Thursday, October 8, 2020

Voting is always – or should be – a big deal; UMES students about to cast their first ballots in a national election are stoked about having a say in who will be president for the next four years. 

That was evident on National Voter Registration Day in late September, when more than 350 UMES students turned out at the Student Services Center for a series of activities that reinforced lessons most were exposed to in high school civics classes. 

Organizers of UMES’ event verified 287 participants already were registered and four dozen more registered to vote, joining an estimated 1.5 million others across the country, according to the non-partisan group that began staging the annual celebration in 2012. 

That year, Barack Obama was re-elected president.  Current UMES students were in elementary school when he made history four years earlier – in 2008. 

“I think traditionally people think younger people don’t care about politics,” sophomore Amir Gawish said. “The whole mentality is starting to shift.  We do care about politics … and we all have a responsibility to create a better tomorrow. Not necessarily for us, but for the generations after us.” 

Freshman Jazmin Wilson of Laurel, Md. is excited not only about voting but heartened that her grandmother is committed to doing so as well.  “She even joined a (get-out-the-vote) march to show her support,” Wilson said. 

Wilson, a sociology major, comes from what she proudly calls a “multi-cultural family.”  Her great-grandmother was biracial and “when it came time for her to vote … she had difficulty,” Wilson said.  “Her race was holding her back, so she stopped voting altogether.”

Other members of Wilson’s family were discouraged by a pre-Civil Rights era culture that made it difficult or uncomfortable for people of color to vote. 

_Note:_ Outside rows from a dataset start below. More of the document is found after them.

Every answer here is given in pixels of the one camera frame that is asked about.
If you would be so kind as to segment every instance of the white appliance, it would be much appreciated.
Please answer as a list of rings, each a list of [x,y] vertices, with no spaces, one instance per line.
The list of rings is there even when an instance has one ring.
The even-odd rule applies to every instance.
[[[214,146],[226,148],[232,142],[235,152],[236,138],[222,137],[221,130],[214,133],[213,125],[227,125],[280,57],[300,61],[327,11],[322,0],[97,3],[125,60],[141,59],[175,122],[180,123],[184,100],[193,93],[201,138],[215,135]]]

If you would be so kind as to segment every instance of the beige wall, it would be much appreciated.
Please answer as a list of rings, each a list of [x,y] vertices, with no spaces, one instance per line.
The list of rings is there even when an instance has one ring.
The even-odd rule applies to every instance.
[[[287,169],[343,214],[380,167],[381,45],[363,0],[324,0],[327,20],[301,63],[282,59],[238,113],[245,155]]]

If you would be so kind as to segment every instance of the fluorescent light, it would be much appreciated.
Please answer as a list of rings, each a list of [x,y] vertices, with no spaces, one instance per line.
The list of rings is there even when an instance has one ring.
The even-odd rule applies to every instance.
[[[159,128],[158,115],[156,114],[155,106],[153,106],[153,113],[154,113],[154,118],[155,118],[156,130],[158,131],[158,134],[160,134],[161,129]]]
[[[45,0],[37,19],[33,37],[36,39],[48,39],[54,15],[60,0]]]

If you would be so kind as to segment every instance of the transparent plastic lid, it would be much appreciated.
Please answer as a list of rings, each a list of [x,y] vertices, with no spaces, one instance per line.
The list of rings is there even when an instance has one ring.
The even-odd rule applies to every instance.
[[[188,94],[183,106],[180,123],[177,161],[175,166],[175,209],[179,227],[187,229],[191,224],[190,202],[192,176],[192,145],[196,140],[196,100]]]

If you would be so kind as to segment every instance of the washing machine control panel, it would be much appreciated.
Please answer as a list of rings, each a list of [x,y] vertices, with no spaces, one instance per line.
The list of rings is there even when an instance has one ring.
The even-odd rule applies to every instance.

Voting “is a rite of passage,” Wilson said. “Once you turn 18, you are considered an adult.  I’m a first-generation college student.  All the events in 2020, people being killed because of the color of their skin – where do I want to see my future?” 

Sophomore Mackenzie Freeman registered back home in Cambridge, Md., where she went to high school, because “it’s important.” 

“In order to have a say, you have to vote,” Freeman said.  “You can’t complain about what’s going wrong if you not willing to at least make a change.” 

Bryan Larose of Philadelphia also was registered to vote before returning for his sophomore year. “I wanted to take control of my future,” he said.  “One way of doing that is to have a voice in who gets elected to office.” 

“It’s especially important this year, because of our options,” Larose said. “(Donald) Trump and (Joe) Biden aren’t the best candidates.  It’s about picking the lesser evil.” 

Larose, a mechanical engineering major, said he’s read and heard that young people “take up more than half of the voting population, and we need to have our voices heard like older voters.” 

Gawish, a computer science major from Burtonsville, Md., is looking forward to voting for the first time because he is the son of Sudanese immigrants who lived under a dictatorship. 

“They were not able to vote,” Gawish said.  “They protested (for that right) as college students.  Now, I have the opportunity, and I should.” 

Freeman finds motivation to vote in 2020 because “the government needs to be reformed. In the past four years, the current administration hasn’t done much to reform.” 

“By reform, I mean social justice; equality, equity and the way we go about policing is a good example,” the criminal justice major said.  “Many people think voting is not important. You don’t know until you get out there and see the difference you can make if you just vote.”